I’m starting this because a thought came to me while reading the new calibration brainstorming thread. What things are easy for most people to find and buy/borrow that are accurate. I believe the number and availability of such items is staggering and they may serve us well for measuring more accurately than rulers and tapes. Even calipers can be tough to get dead straight in some instances.
My first thought was drill bits. They’re available in a ridiculous range of sizes and definitely accurate enough to use as gauge pins (inserted the wrong way around) for setting cutter compensation.
Bolt heads are also accurate enough for our purposes to use as gauge blocks and easy to find.
Sockets are very round and almost everyone has those or knows where to borrow some.
Sockets would need to be accompanied by a “very near” caliper so you know what the outside diameters are, but with that information, it might be a way to use these common gauges to check calibration cuts.
I’m not sure how exactly, but this might spark some ideas in others.
For a modest investment, around $10 on sale, I have purchased a couple of digital calipers from Harbor Freight. They come in handy for all kinds of things.
Most yardsticks or combination squares are usually 1" or large framing squares are 1 1/2" x 2". If you are looking for some larger diameters I bet you can look in your kitchen and find some pans that have a standard outside diameter, I would make sure the spouse is not looking for this one.
There are a lot of things that are pretty accurate for short distances, the
problem we have in calibrating the Maslow is high precision at long distances
the big errors we are fighting tend to be at the outsice bottom corners more
than anywhere else (except for frame warping, which is worst in the top center,
but a top beam frame addresses that very nicely)
I was thinking more along the lines of cutting shapes and then having something that you have readily available to check the cuts that you just made. The less that you actually have to measure something the better off you as opposed to taking a known object and comparing it to a cut you made.
That was exactly my thought too. Cut something on a suspect part of the sheet and using a known whatever as a go/no-go gauge.
Use a drill bit to verify cutter diameter, then cut some test shapes on a sacrificial board (or the back of a spoil board). Use the known whatever to see if the shape is right.
Even if the known whatever only becomes known with the aid of an inexpensive caliper or borrowed nice caliper.
At the university we had two huge galley cameras for shooting 30x40 films for later exposure on a Printing plate. The camera’s copy board and lens plate had to be perfectly parallel. The problem was those two parts were over 6’ apart from eachother.
The camera’s came with a 7’ long fiberglass tube with a dial indicator at the end. We could, with careful adjustment, the the platens parallel to within 0.002".
Disaster struck one evening when a slightly inebriated graduate student who will remain nameless dropped then stepped on the fiberglass tube. It was ruined. The dial indicator (a very heavy brass-bodied Sterrett) survived.
The camera’s were 30 years old when I got there and the company who made them had long been gone from the industry, no longer offering replacement parts.
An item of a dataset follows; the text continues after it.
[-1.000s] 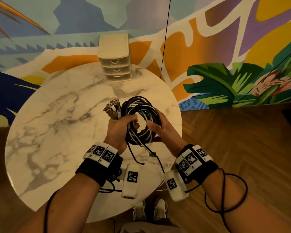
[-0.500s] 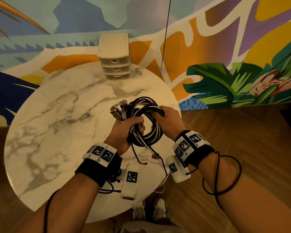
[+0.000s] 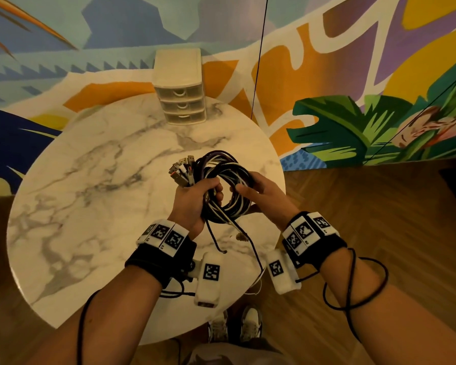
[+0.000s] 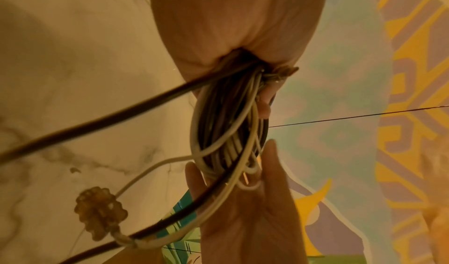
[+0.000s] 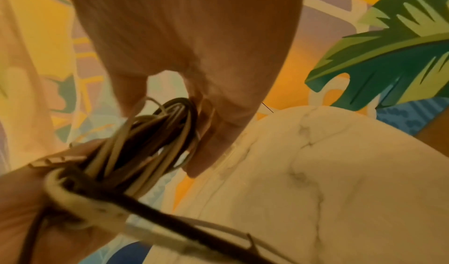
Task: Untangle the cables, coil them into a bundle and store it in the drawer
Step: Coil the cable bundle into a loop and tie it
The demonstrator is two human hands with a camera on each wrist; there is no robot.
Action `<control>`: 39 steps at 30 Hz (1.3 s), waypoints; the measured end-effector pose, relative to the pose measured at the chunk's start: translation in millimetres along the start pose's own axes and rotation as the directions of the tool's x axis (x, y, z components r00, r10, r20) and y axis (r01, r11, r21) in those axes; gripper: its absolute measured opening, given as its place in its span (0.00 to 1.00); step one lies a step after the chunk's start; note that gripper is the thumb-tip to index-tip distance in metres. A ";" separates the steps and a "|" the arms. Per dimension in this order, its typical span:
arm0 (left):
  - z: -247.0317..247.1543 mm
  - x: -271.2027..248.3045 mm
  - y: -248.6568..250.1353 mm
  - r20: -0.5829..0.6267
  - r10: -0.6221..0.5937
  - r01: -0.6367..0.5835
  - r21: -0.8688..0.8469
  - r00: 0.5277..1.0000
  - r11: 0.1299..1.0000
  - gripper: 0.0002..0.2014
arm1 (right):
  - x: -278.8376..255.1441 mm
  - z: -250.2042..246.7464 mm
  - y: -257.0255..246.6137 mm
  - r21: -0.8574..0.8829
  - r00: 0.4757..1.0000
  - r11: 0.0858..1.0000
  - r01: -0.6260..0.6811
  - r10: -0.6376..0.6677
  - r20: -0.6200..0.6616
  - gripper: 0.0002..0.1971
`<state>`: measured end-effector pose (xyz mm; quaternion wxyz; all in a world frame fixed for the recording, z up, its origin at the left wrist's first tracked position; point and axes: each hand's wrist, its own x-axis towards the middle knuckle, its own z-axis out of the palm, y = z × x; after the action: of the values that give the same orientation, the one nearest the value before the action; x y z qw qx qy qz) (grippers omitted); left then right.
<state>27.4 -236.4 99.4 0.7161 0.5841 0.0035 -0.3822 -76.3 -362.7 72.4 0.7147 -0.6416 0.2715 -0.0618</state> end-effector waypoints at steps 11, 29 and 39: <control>4.4 -3.3 2.4 0.050 0.019 -0.019 -0.005 0.999 1.000 0.06 | 5.7 3.2 -10.7 -0.269 0.965 0.961 0.067 -0.132 -0.228 0.10; 0.8 -2.8 2.1 -0.004 0.060 -0.060 0.015 0.998 0.998 0.05 | 13.7 5.2 -12.5 -0.615 0.907 0.778 0.129 -0.343 -0.243 0.15; -3.7 -6.2 11.1 0.178 -0.003 0.009 -0.029 0.984 1.000 0.08 | 14.7 2.0 -31.8 -0.779 0.855 0.626 0.040 -0.425 -0.297 0.19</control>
<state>30.8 -229.5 110.4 0.7209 0.5369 -0.0533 -0.4349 -54.6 -372.7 98.1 0.2865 -0.8746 0.3434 -0.1874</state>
What to do?
A machinist friend and I, facing the same challenge as we have here, decided that while it’s very difficult to make large parts accurately, small parts and their interference to other small parts is easy to control. We also had the benefit of a coordinate measuring machine with a 19" bed… but that’s nEither here nor there.
In any case, we were able to fabricate, from hollow aluminum tube, several pieces that threaded into eachother. We were confidant in the length of our individual pieces and therefore confident in the overall length once assembled. We duplicated the original part to within our ability to measure the original piece and subsequent calibrations of the machine matched the original.
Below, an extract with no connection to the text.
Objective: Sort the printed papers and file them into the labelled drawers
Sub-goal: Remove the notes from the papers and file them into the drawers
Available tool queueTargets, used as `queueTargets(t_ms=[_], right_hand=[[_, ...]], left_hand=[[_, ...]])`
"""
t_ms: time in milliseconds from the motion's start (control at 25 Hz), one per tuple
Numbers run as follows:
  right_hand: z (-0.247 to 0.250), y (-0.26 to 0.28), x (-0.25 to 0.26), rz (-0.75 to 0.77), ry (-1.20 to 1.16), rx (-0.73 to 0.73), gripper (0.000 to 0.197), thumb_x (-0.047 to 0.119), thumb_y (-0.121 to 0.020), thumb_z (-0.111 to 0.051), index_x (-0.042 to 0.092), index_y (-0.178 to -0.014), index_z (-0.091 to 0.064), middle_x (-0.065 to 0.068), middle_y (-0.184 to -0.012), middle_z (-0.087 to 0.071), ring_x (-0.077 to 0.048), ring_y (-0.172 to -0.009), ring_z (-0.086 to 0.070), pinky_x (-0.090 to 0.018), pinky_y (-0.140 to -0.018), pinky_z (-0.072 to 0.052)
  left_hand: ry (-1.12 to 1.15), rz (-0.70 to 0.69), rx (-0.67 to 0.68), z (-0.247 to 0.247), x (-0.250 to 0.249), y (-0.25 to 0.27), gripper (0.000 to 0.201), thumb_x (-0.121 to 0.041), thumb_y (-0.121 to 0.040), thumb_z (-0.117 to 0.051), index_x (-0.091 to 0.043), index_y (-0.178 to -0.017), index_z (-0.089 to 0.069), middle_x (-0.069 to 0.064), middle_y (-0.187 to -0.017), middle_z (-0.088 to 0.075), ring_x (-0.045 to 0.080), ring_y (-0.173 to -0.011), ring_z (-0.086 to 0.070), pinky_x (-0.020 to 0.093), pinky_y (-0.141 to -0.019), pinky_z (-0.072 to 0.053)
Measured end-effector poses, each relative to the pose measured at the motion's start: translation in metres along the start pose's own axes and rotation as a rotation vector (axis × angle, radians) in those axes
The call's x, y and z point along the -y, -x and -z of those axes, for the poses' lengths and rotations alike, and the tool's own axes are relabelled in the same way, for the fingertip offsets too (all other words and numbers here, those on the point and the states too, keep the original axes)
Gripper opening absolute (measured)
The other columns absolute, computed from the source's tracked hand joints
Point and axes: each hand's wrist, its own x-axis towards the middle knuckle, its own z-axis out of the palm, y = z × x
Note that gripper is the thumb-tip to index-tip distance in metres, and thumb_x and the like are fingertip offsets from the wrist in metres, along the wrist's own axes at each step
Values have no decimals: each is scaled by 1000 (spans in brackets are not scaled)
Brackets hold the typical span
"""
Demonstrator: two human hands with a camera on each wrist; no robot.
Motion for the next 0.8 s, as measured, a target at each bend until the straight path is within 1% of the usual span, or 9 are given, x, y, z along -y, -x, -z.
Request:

Unless it was really hot… AL does expand a bit after all.
Anyway, I think we could apply the same principal here; creating a piece of known length from smaller, easier to measure lengths that can then serve as a reference for marks cut by the calibration routine.
That may be (is) the case. My initial thought was based on using drill bits to verify the size of hole or slot being cut by the router bit, for better cutter compensation accuracy. More for people who don’t have access to a caliper or rule they trust. Why not scale it up? It might not be the answer, but it might help.
The tests I’ve seen of inexpensive digital calipers say they lack durability and surviving dropability (and eat batteries…) but they are more accurate than you’d expect for the price. In the states they’re easy to find, and if you can handle the shipping delays there’s the Asian megastores and AliExpress. They’re not Mitutoyo’s but they’re a whole lot cheaper.
There’s one or more in most of the distributed Mooselake Manor shop complexes.